▶ **YOUR GOAL**
Within the listing below, how many lines hold the string "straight"? Only the number should be given.

▶ **EXCERPTED DATA**
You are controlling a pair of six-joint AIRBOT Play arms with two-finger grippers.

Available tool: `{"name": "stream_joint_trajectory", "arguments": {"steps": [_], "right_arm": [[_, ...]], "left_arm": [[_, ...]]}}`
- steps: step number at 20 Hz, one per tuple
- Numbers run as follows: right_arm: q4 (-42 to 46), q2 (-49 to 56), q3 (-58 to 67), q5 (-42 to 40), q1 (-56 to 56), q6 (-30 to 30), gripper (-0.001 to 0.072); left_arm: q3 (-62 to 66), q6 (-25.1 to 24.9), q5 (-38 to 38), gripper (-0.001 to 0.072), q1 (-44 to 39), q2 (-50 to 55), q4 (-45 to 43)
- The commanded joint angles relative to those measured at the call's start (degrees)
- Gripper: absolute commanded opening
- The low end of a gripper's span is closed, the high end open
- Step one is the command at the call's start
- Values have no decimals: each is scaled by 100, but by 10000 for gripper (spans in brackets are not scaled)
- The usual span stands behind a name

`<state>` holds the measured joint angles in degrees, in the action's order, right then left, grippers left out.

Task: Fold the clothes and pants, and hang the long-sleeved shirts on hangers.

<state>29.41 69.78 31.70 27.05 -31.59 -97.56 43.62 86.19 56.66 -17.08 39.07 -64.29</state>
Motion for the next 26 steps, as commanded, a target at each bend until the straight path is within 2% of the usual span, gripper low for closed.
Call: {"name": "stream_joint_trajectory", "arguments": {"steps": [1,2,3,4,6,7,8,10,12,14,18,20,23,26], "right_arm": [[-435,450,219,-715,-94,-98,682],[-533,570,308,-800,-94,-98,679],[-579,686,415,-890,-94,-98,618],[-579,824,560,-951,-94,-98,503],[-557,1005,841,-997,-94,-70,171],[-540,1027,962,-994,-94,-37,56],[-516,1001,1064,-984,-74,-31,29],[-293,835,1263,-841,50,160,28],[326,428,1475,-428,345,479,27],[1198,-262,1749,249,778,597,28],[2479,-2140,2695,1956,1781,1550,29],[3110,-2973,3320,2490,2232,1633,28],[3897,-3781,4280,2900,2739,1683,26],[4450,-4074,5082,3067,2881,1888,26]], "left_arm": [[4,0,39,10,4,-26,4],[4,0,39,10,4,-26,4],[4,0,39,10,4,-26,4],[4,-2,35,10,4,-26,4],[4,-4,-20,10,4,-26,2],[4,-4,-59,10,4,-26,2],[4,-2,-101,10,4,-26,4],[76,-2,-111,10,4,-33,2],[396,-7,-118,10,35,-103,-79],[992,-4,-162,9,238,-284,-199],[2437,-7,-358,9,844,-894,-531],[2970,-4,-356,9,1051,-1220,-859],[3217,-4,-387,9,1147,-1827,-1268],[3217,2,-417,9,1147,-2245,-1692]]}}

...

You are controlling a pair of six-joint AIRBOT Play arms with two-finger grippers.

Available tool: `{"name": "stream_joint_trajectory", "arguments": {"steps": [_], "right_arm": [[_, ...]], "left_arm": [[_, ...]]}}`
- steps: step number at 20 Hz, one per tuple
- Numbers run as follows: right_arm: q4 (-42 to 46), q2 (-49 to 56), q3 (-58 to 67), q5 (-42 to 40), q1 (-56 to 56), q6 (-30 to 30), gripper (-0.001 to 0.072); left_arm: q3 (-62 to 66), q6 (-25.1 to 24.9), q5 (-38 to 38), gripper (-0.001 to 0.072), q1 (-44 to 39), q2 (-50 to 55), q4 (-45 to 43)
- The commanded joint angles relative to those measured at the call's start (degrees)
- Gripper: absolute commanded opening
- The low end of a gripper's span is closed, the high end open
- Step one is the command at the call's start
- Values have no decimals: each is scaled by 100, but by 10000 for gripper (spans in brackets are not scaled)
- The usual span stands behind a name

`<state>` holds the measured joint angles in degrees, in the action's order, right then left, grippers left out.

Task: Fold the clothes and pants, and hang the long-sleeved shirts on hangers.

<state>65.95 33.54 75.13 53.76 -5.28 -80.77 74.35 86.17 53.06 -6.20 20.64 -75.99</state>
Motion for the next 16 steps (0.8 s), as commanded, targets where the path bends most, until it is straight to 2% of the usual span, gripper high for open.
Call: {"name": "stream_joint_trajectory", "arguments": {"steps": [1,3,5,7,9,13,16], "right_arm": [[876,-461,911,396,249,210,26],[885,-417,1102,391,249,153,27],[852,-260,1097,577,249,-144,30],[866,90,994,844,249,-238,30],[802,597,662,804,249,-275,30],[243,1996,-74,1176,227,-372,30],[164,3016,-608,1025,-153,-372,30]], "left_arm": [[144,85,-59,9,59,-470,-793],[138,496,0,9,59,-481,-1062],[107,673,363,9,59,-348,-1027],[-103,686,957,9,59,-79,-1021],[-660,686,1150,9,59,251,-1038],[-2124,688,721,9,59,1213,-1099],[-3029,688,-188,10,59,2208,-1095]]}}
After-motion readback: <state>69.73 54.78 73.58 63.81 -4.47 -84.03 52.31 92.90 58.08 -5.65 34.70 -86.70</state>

▶ **YOUR RESPONSE**
2